No oitavo e último encontro, os professores apresentaram as atividades
elaboradas, socializando entre si o conhecimento produzido. Consideramos que
essa parte prática do curso foi importante na medida em que buscou mostrar aos
professores que não é difícil trabalhar a gramática sob a perspectiva da análise
linguística.

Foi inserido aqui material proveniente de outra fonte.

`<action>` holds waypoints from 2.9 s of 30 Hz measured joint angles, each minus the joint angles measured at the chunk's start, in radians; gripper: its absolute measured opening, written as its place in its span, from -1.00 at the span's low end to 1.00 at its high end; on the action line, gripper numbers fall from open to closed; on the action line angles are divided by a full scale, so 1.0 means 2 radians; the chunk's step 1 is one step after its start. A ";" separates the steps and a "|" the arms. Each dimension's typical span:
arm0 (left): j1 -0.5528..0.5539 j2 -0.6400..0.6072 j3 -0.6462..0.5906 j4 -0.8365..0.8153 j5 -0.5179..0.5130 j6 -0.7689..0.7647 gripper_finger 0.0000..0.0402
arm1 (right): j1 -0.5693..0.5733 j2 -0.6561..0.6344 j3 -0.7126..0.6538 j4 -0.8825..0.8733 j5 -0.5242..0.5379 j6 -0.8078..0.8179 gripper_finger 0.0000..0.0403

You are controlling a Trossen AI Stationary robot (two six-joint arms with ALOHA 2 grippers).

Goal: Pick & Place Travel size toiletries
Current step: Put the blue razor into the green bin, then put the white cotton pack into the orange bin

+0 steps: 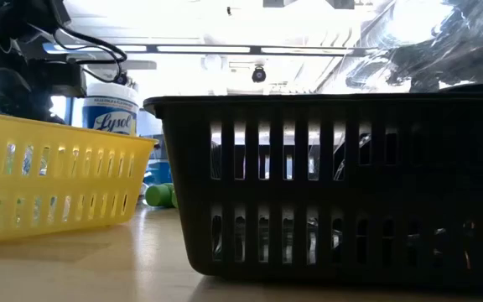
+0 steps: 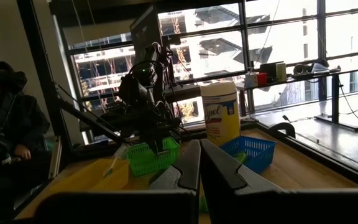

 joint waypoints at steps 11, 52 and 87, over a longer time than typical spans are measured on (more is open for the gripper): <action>0.000 0.000 0.127 -0.114 0.003 -0.084 -0.93 | 0.000 0.000 0.000 0.000 -0.014 0.000 -0.98; -0.014 0.142 0.169 -0.219 0.043 -0.319 -0.94 | 0.000 0.000 0.000 0.008 -0.037 -0.004 -0.98; 0.024 0.207 0.173 -0.221 0.084 -0.229 -0.71 | 0.000 0.000 0.000 0.006 -0.041 -0.002 -0.98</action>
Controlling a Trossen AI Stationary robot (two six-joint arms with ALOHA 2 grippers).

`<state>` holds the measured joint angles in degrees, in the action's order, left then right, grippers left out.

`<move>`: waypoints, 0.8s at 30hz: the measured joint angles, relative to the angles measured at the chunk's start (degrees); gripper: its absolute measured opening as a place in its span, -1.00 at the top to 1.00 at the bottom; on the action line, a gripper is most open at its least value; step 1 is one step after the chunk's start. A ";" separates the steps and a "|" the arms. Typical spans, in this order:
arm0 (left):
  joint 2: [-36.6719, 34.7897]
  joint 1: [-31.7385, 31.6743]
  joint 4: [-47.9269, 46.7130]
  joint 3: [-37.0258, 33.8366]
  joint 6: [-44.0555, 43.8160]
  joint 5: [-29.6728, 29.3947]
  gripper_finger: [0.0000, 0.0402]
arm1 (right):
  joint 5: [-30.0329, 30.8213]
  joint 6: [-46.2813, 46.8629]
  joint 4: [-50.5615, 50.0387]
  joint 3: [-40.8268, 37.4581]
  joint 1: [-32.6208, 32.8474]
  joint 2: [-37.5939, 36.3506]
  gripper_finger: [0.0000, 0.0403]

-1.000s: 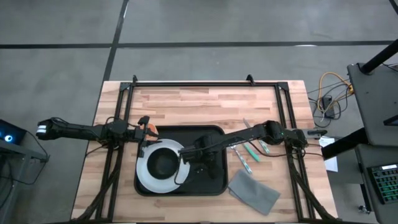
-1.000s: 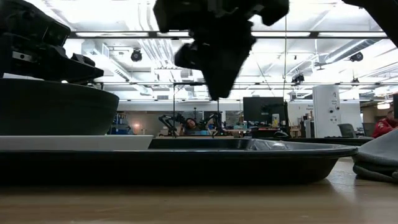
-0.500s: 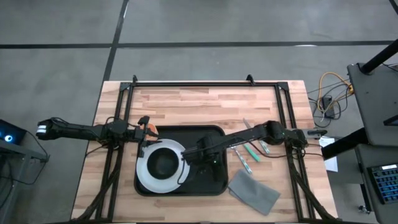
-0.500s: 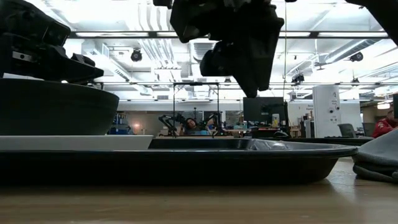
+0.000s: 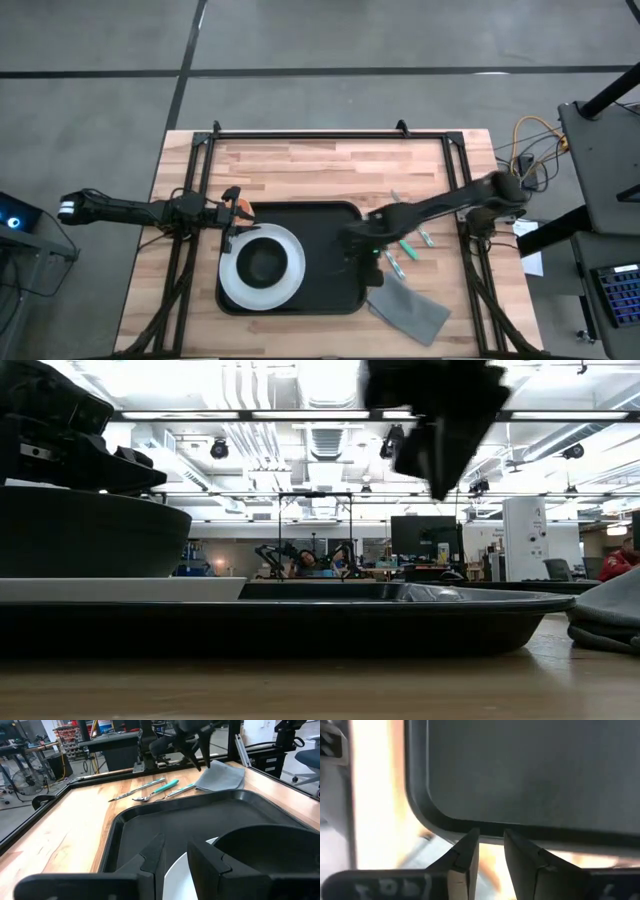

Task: Set up tray
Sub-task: Put the gray napkin on the black tray to the right side of the white plate

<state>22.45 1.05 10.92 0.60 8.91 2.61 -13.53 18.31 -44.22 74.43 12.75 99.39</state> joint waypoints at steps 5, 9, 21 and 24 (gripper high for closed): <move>0.07 0.00 -0.01 0.02 0.00 0.00 0.69 | -1.75 12.52 12.44 -17.90 1.41 -14.80 0.62; 0.08 0.00 0.00 0.00 0.00 0.01 0.69 | -2.13 16.16 18.01 -28.68 3.59 -24.47 0.62; 0.14 -0.01 0.00 0.00 0.00 0.02 0.69 | -6.39 26.49 31.89 -42.39 7.74 -35.61 0.62; 0.12 0.01 0.00 0.02 0.00 0.02 0.69 | -6.94 28.23 29.55 -42.39 7.72 -35.54 0.61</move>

O resultado da oficina foi satisfatório, visto que as atividades elaboradas
estavam de acordo com as orientações, pois os professores trabalharam elementos,
tais como: a presença das marcas linguísticas no texto e a construção de sentido por
elas produzida; associaram o uso da linguagem à intenção do falante ou usuário da
língua; exploraram as diferenças entre linguagem oral e escrita; e outras questões
relevantes para desenvolver a competência linguística dos alunos.
6. CONSIDERAÇÕES FINAIS
A proposta de aplicar o projeto com um grupo de professores foi desafiadora,
pois abordar o tema do ensino de gramática sob a perspectiva da análise linguística
é algo que ainda gera polêmica entre os professores de língua portuguesa, visto que
trata das práticas desenvolvidas em sala de aula.

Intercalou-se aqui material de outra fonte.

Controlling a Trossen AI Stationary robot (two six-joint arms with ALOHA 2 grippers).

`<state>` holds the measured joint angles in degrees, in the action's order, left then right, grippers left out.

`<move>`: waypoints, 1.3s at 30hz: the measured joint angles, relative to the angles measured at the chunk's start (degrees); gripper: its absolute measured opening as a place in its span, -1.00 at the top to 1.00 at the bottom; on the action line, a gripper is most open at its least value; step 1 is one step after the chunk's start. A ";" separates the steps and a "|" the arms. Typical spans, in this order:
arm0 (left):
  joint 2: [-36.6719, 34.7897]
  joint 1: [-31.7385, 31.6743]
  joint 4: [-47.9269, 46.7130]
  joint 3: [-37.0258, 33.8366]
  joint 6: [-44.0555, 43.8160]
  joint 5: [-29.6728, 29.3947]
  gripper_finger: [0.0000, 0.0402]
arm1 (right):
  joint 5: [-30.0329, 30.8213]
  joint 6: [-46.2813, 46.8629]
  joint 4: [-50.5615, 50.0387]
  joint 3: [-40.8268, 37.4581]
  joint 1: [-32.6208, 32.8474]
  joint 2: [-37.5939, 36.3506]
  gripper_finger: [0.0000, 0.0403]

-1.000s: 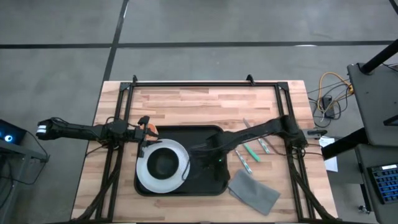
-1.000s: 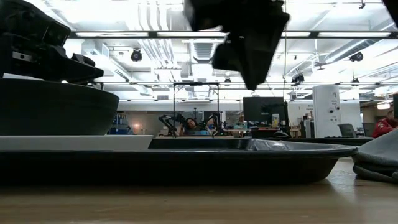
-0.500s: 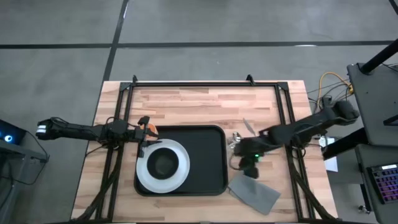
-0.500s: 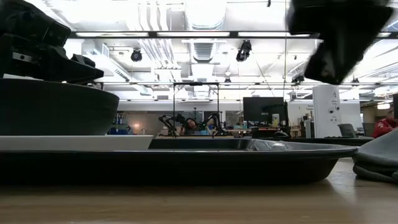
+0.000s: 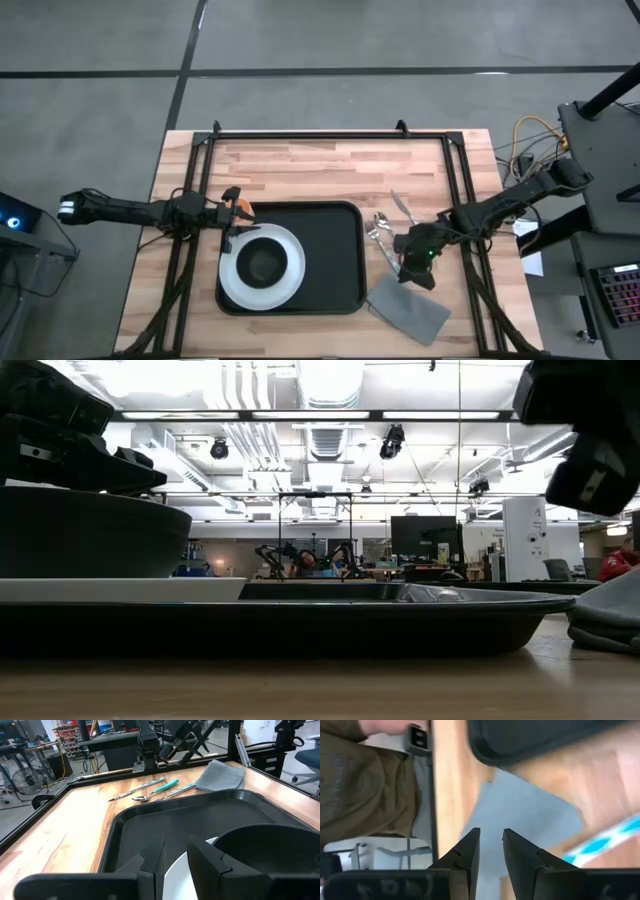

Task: Set up tray
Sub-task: Put the gray napkin on the black tray to the right side of the white plate

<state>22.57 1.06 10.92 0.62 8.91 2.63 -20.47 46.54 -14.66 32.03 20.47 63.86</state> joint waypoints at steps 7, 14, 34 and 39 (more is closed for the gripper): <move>0.02 -0.02 0.00 -0.02 0.00 -0.02 0.69 | -3.55 4.38 -4.54 0.00 -0.11 0.36 0.54; -0.07 -0.01 0.00 0.00 0.00 -0.02 0.69 | -5.64 5.03 -5.02 2.46 -0.21 4.47 0.39; 0.28 -0.01 0.00 0.00 0.00 -0.01 0.69 | -10.49 3.00 -6.38 7.71 0.67 20.85 0.31; 0.28 -0.02 -0.24 0.00 0.00 0.00 0.69 | -10.53 2.76 -6.50 7.72 0.67 24.27 0.47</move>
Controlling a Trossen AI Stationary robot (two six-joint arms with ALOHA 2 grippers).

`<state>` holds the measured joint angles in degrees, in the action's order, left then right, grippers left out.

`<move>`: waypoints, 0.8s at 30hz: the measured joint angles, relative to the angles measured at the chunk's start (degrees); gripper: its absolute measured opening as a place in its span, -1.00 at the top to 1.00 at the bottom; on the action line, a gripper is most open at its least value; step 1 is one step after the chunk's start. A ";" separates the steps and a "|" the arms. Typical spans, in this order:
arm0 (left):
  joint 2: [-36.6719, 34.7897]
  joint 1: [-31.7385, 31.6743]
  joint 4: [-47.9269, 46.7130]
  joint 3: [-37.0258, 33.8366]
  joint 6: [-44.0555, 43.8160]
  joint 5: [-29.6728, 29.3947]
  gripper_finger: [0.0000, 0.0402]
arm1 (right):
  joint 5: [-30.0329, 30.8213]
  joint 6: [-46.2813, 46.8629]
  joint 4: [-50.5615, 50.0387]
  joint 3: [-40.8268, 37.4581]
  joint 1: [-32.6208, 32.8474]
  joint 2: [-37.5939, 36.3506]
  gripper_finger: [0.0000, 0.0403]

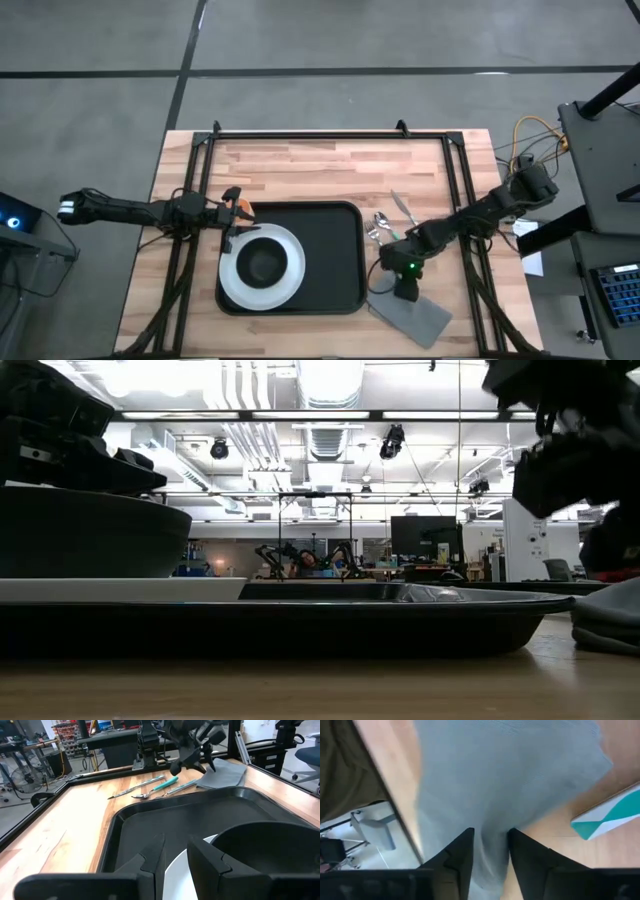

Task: Set up tray
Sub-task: Put the gray napkin on the black tray to the right side of the white plate

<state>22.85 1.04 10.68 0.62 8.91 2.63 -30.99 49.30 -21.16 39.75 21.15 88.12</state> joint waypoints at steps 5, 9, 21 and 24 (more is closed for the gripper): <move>0.00 0.00 0.00 0.00 0.00 -0.01 0.69 | -1.02 -1.59 -0.08 0.00 0.00 1.63 0.78; 0.00 0.00 0.00 0.00 0.00 -0.02 0.69 | -1.52 -2.83 -0.10 0.00 0.04 -0.04 0.94; 0.00 0.00 0.00 0.02 0.00 0.00 0.69 | 1.48 -17.50 -5.56 3.50 4.48 -5.89 0.96; 0.00 0.00 -0.05 0.01 0.00 0.00 0.69 | 2.59 -21.95 -5.46 5.42 4.46 -4.97 0.96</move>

Nos dois primeiros encontros, alguns professores demonstravam certa
descrença quanto à aplicabilidade das teorias e ideias apresentadas pelos autores
dos textos, mas no decorrer da implementação perceberam a relevância de estudar
tais teorias e de discutir sobre as práticas relativas ao ensino de língua de gramática
na aula de língua portuguesa.
Observamos que as leituras, seguidas de debates realizados durante os
encontros, mostraram aos professores que é possível ensinar a língua materna por
meio da análise lingüística e, assim, desenvolver a competência linguística do aluno,
tornando-o capaz de compreender e interpretar os diversos gêneros textuais que
circulam socialmente.
Ressaltamos que para que o aluno adquira essa competência deve ter
contato com os mais variados tipos de textos que o levem a refletir sobre o
funcionamento da língua no dia a dia, bem como o uso que dela fazemos nas mais
diversas situações de comunicação e interação social.

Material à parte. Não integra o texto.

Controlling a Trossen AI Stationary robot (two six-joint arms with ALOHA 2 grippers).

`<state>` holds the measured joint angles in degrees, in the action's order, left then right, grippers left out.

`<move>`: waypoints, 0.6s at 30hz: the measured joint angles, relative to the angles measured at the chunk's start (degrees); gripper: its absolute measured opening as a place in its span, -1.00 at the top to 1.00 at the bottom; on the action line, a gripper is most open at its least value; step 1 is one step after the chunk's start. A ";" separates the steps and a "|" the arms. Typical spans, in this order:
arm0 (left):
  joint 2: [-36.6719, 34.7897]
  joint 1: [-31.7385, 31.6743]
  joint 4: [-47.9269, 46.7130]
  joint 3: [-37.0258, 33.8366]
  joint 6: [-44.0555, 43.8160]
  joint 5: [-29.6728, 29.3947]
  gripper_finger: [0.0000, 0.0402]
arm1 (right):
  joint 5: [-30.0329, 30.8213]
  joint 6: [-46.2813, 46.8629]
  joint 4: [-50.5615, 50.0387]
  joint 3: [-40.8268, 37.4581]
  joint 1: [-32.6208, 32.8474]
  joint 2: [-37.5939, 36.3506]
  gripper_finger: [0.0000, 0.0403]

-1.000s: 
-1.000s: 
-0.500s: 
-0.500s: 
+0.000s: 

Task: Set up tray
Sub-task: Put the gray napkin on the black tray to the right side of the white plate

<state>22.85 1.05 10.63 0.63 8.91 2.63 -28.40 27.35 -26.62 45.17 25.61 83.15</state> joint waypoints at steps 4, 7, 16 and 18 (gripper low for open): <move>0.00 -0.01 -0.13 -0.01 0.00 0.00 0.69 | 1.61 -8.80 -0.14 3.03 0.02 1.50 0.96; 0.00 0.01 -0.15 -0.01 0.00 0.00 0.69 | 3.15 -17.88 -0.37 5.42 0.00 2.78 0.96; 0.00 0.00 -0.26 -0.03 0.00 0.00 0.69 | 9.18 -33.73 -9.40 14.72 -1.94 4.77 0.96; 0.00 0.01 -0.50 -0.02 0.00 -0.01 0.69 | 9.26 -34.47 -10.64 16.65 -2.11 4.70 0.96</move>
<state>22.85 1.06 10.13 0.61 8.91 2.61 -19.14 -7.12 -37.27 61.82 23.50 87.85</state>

Importante destacar as contribuições dos professores cursistas, durante a
tutoria do GTR – Grupo de Trabalho em Rede, momento de socialização dos
trabalhos realizados no primeiro ano do PDE 2012 com os professores que atuam
na rede estadual, pois, segundo eles, nos cursos de formação continuada pouco se
discute acerca do ensino de língua portuguesa sob a perspectiva por nós
apresentada, sobretudo no que se refere à elaboração de atividades de análise
lingüística.
As discussões realizadas nesse ambiente virtual a respeito das nossas
produções foram bastante enriquecedoras, pois os relatos e as trocas de
experiências mostraram ser de grande valia, não só para os cursistas, mas também
para a tutora, que teve a oportunidade de levar as impressões colhidas no decorrer
do GTR, aos colegas participantes do curso de implementação no colégio, já que os
dois eventos ocorreram quase simultaneamente.
Acreditamos ainda que a temática trabalhada foi importante para os
professores da rede (não só daqueles que participaram das atividades de
implementação, mas também os cursistas do Grupo de Trabalho em Rede – GTR),
pois, segundo eles, nos cursos de formação continuada pouco se discute acerca do
ensino de língua portuguesa sob a perspectiva por nós apresentada, sobretudo no
que se refere à elaboração de atividades de análise lingüística.
Portanto, dada a carência de estudos sobre o tema na rede estadual de
ensino, consideramos que os objetivos definidos no projeto e na implementação
foram alcançados e que o trabalho contribuiu para uma maior reflexão dos
professores sobre suas práticas pedagógicas em sala de aula, no que concerne ao
ensino da língua materna na disciplina de Língua Portuguesa.